Ella necesitaba un héroe en su vida.
Y su hermana también.Y su amiga.Y su vecina.
Y la amiga de la vecina.
Y la panadera a la que iba la amiga de la vecina.
Y la tía de la panadera. Y su prima.
Pero también su primo. Y su tío.
Y, bueno, todos sus conocidos. Y sus desconocidos.
Y un día todos ellos se dedicaron a buscar sus héroes salvadores.
Unos lo encontraron en un tal Jesús de Nazaret. Y la única pega que le encontraron es que su salvador estaba muerto. Nada que no se pudiera solucionar, pues estaba claro que el que era héroe no moría. Así que dijeron que había resucitado y que lo llevaban consigo y, además, a todas partes, y el asunto quedó zanjado para ellos.
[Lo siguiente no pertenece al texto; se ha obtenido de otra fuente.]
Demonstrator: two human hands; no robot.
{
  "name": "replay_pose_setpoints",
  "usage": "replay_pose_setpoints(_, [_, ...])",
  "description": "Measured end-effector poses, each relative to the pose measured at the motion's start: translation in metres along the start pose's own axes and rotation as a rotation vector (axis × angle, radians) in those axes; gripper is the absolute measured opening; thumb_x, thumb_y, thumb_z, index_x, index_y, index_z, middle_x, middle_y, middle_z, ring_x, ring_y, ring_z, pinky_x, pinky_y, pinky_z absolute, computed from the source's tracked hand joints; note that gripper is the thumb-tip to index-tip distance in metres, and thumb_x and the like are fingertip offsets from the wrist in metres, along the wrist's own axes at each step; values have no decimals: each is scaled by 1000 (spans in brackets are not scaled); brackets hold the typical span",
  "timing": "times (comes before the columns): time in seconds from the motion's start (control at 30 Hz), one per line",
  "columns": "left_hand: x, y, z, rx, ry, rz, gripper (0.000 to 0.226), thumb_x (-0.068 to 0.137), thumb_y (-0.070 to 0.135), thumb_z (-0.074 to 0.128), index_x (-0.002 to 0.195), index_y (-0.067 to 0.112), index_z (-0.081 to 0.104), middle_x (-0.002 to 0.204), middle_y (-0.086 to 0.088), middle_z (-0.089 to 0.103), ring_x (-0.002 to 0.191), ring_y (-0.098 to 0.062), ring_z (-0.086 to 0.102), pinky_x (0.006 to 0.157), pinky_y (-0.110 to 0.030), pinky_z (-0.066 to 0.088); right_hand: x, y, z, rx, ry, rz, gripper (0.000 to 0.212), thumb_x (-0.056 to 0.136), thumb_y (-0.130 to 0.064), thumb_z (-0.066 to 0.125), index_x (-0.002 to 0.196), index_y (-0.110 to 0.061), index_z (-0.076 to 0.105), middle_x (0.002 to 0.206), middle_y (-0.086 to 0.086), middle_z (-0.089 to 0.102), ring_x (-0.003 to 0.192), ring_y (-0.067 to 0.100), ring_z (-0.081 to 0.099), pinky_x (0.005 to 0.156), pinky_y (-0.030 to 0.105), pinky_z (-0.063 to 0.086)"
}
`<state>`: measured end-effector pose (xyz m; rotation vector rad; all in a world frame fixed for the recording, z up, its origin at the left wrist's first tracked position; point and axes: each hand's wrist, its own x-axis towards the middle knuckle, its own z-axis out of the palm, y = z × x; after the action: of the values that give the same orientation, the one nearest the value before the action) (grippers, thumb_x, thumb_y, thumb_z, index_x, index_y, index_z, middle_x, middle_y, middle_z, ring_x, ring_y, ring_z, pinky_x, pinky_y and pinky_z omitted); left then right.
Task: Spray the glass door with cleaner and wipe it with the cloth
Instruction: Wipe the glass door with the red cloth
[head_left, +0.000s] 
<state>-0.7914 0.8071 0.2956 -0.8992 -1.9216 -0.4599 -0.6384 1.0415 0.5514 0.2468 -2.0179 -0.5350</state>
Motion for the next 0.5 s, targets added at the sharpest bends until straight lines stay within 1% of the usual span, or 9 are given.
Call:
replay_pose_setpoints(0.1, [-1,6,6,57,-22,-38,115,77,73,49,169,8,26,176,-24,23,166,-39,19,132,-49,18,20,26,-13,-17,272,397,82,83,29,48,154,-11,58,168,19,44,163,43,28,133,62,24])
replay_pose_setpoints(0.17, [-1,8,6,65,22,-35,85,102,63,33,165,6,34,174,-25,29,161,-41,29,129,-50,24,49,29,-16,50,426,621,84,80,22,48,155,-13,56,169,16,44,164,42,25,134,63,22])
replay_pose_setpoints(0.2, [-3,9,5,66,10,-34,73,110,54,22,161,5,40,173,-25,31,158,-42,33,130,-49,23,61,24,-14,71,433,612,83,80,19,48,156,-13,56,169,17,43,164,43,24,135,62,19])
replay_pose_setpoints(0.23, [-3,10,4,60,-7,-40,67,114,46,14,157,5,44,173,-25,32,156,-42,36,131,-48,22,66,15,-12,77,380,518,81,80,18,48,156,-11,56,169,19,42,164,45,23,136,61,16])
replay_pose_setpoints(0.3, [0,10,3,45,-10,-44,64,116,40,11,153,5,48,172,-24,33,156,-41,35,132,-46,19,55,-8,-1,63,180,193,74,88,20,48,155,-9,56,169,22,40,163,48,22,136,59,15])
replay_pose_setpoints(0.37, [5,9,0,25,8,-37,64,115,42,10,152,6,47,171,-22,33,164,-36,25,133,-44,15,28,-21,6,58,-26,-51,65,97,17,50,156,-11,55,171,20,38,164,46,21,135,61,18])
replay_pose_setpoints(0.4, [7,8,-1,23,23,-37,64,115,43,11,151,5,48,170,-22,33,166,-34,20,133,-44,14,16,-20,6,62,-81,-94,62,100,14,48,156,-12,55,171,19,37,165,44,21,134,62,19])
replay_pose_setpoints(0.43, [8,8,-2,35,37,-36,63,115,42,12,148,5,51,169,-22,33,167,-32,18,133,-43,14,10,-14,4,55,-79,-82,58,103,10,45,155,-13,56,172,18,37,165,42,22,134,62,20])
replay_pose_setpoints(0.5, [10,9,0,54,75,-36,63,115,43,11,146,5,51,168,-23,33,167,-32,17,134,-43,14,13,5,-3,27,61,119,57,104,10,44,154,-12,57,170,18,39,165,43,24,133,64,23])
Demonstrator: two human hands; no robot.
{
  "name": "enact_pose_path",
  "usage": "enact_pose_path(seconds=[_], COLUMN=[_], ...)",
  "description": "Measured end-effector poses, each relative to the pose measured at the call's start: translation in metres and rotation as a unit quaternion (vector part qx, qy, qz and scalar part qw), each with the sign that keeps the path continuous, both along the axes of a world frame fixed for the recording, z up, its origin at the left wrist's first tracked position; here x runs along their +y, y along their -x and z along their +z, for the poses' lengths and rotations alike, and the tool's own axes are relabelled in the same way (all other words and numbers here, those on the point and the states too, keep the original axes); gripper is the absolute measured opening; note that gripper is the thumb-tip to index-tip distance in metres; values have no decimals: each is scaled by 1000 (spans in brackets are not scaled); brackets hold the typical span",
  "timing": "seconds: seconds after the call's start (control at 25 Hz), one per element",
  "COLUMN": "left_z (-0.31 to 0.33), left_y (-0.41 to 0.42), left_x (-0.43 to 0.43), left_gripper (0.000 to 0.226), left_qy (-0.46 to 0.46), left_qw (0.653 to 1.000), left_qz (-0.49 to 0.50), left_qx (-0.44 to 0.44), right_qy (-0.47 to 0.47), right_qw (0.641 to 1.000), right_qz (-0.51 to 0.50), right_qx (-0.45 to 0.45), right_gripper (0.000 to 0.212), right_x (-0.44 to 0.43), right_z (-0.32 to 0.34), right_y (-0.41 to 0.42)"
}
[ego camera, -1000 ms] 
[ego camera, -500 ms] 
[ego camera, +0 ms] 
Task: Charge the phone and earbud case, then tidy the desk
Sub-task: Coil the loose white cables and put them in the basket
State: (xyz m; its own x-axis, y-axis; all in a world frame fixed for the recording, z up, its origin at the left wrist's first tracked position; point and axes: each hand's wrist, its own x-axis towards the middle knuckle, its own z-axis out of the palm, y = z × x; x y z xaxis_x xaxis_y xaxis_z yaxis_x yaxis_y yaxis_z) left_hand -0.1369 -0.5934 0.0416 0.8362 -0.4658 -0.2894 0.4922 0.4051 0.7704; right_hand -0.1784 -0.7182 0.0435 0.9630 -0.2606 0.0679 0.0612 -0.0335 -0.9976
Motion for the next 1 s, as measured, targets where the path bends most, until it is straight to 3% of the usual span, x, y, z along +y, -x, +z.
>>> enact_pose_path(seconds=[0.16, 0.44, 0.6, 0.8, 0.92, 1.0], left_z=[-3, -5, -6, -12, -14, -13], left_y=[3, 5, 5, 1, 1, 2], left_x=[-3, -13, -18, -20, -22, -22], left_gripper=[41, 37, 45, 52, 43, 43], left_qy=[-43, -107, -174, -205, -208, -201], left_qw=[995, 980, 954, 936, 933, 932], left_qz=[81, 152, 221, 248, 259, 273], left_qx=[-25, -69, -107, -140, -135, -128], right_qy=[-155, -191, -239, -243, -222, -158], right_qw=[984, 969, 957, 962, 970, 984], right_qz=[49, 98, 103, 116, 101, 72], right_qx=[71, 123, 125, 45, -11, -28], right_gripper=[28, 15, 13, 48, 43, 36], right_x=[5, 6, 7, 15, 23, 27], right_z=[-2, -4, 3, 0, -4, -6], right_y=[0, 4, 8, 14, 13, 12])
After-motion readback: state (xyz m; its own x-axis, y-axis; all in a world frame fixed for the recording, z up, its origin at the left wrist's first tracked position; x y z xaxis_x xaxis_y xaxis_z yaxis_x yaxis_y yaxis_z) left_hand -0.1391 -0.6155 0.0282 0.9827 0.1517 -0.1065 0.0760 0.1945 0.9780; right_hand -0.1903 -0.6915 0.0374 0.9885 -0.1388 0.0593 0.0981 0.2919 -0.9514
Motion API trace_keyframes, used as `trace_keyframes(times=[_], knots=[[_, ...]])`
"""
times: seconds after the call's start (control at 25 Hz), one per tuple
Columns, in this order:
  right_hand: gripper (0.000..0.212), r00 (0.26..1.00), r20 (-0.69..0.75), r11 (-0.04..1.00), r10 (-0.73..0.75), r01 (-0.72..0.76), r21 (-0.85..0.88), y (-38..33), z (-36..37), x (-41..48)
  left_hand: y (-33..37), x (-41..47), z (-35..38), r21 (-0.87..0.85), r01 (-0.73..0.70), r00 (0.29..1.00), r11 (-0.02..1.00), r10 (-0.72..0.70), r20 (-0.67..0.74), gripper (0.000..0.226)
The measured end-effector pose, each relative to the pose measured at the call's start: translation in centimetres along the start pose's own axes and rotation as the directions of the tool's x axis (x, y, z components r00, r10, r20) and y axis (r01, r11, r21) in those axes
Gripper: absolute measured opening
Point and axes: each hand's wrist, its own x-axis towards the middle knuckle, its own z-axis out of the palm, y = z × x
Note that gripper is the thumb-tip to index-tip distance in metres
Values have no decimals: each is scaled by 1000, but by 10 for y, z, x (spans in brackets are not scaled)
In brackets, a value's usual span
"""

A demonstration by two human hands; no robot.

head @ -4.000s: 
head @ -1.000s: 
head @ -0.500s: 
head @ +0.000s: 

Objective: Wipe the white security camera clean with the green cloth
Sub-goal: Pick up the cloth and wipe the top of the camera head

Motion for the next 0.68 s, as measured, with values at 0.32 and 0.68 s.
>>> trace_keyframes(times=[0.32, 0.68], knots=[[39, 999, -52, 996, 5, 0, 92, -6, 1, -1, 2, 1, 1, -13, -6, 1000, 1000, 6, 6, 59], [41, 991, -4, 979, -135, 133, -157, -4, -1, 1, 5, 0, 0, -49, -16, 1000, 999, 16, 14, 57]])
Pero otros, sin embargo, vieron que eso no tenía sentido, o que más bien solo lo tenía en los cómics. Estos lo tuvieron más chungo, puesto que el reconocimiento de lo absurdo de la inmortalidad en la vida real los llevó a descartar toda posibilidad de encontrar en ella sus héroes.
Sin ir más lejos, la panadera se suicidó y su prima cayó en una grave depresión de la que se ve incapaz de salir, mientras que su tío espera, como los buenos creyentes, la salvación en otro lugar diferente a este.
Esta mañana la familia que la panadera alimentaba con los panes sobrantes del día anterior pasa hambre. Una heroína ha salido de sus vidas. Quizás ellos comiencen también a dejar de creer en héroes.